**Exercise instructions:** Each line of the listing should be reproduced exactly.

**Data below:**
<<<<
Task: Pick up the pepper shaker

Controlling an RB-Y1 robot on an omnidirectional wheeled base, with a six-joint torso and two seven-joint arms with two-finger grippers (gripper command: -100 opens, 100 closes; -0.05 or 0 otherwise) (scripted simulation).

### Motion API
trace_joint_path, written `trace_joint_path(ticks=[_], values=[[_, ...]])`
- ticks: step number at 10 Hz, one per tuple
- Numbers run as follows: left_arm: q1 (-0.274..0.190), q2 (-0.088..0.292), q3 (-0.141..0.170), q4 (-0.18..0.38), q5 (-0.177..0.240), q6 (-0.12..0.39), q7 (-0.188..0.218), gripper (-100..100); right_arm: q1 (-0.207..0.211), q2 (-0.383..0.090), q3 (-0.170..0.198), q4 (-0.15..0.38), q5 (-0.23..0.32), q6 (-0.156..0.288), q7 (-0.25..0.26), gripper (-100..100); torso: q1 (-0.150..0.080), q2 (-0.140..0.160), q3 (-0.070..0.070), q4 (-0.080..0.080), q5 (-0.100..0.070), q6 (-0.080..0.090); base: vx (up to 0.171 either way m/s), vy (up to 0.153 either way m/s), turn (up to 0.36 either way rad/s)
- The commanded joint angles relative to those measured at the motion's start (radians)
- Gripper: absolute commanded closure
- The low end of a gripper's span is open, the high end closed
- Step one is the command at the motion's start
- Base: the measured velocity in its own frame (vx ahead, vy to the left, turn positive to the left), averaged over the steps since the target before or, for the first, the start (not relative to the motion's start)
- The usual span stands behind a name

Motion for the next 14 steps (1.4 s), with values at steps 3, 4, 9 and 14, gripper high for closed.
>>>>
**Solution to this task:**
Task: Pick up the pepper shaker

Controlling an RB-Y1 robot on an omnidirectional wheeled base, with a six-joint torso and two seven-joint arms with two-finger grippers (gripper command: -100 opens, 100 closes; -0.05 or 0 otherwise) (scripted simulation).

### Motion API
trace_joint_path, written `trace_joint_path(ticks=[_], values=[[_, ...]])`
- ticks: step number at 10 Hz, one per tuple
- Numbers run as follows: left_arm: q1 (-0.274..0.190), q2 (-0.088..0.292), q3 (-0.141..0.170), q4 (-0.18..0.38), q5 (-0.177..0.240), q6 (-0.12..0.39), q7 (-0.188..0.218), gripper (-100..100); right_arm: q1 (-0.207..0.211), q2 (-0.383..0.090), q3 (-0.170..0.198), q4 (-0.15..0.38), q5 (-0.23..0.32), q6 (-0.156..0.288), q7 (-0.25..0.26), gripper (-100..100); torso: q1 (-0.150..0.080), q2 (-0.140..0.160), q3 (-0.070..0.070), q4 (-0.080..0.080), q5 (-0.100..0.070), q6 (-0.080..0.090); base: vx (up to 0.171 either way m/s), vy (up to 0.153 either way m/s), turn (up to 0.36 either way rad/s)
- The commanded joint angles relative to those measured at the motion's start (radians)
- Gripper: absolute commanded closure
- The low end of a gripper's span is open, the high end closed
- Step one is the command at the motion's start
- Base: the measured velocity in its own frame (vx ahead, vy to the left, turn positive to the left), averaged over the steps since the target before or, for the first, the start (not relative to the motion's start)
- The usual span stands behind a name

Motion for the next 14 steps (1.4 s), with values at steps 3, 4, 9 and 14, gripper high for closed.

The exercise is finished and nothing remains.